Action item:
The result should be every line that contains the word "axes", taken from the material.

(Collected material Opens)

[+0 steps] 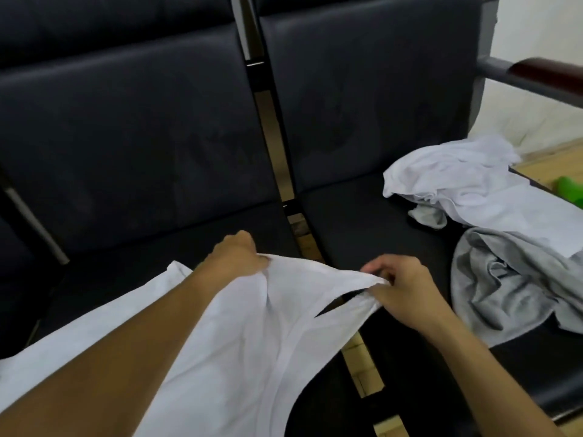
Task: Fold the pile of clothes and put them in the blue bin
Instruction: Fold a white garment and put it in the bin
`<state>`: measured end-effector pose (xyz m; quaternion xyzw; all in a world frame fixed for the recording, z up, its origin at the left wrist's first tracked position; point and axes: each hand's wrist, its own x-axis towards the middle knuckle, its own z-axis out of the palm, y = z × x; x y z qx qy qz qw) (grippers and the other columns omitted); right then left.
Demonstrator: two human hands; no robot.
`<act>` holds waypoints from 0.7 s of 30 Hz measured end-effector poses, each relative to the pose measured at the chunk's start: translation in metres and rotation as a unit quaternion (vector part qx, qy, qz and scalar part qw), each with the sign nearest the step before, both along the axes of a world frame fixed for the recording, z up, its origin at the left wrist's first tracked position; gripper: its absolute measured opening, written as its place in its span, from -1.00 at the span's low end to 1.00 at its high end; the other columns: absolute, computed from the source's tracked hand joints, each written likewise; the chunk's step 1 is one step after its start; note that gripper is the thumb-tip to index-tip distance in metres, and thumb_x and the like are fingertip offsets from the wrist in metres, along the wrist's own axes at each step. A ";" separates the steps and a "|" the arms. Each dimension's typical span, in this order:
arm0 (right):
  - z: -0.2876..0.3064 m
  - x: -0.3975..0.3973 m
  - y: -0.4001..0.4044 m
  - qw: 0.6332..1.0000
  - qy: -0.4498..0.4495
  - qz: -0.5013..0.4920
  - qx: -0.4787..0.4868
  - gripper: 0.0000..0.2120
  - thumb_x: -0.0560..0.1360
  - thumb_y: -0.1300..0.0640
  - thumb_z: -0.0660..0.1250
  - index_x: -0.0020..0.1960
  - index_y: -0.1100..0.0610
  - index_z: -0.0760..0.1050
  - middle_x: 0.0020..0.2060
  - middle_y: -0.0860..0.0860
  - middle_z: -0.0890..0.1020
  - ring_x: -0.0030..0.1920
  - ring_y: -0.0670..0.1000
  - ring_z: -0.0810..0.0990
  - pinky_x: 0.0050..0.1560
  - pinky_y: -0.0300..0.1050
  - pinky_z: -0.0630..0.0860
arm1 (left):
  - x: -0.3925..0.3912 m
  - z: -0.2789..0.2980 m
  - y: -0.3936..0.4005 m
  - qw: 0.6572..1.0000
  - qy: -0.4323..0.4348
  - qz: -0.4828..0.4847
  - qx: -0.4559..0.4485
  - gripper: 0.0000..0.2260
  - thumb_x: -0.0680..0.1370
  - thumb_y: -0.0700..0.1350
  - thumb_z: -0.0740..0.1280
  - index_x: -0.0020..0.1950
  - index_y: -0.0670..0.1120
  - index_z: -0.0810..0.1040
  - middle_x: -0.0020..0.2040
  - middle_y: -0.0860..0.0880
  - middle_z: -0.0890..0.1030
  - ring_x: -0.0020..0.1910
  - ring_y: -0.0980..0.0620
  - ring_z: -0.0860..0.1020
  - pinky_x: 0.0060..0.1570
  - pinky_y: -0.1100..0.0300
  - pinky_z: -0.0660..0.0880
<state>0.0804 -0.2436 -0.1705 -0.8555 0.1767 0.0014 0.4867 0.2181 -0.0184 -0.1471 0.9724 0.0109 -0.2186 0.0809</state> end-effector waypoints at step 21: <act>0.022 -0.028 -0.063 0.955 0.258 0.035 -0.143 -0.86 0.45 0.30 0.36 -0.06 0.09 0.59 -0.18 0.11 0.68 -0.12 0.08 0.69 -0.01 -0.04 0.65 | 0.022 -0.013 -0.126 0.945 0.036 0.111 -0.307 -0.79 0.52 -0.25 0.42 0.13 -0.20 0.56 -0.03 -0.15 0.57 -0.08 -0.03 0.59 -0.03 0.14 0.59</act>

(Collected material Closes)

Output of the task:
`<state>`: measured end-effector pose (xyz m; quaternion xyzw; all in a world frame fixed for the recording, z up, its origin at the left wrist's first tracked position; point and axes: each hand's wrist, its own x-axis towards the middle knuckle, its own z-axis out of the palm, y = z × x; x y z qx qy qz qw) (grippers and the other columns omitted); right then left.
`<act>` holds waypoints from 0.7 s of 30 Hz measured end-effector poses, each relative to the pose measured at the chunk's start: translation in metres and rotation as a unit quaternion (vector part qx, qy, qz and scalar part qw), each with the sign nearest the step before, both along the axes of a world frame fixed for the recording, z up, its origin at the left wrist's first tracked position; gripper: its absolute measured opening, written as its place in its span, from -1.00 at the span's low end to 1.00 at its high end; the other columns: absolute, computed from the source's tracked hand joints, each written likewise; the chunk's step 1 is one step after its start; note that gripper is the thumb-tip to index-tip distance in metres, and thumb_x and the like are fingertip offsets from the wrist in metres, along the wrist's own axes at each step. A ";" separates the steps and a "|" the arms. Each dimension's typical span, in this order:

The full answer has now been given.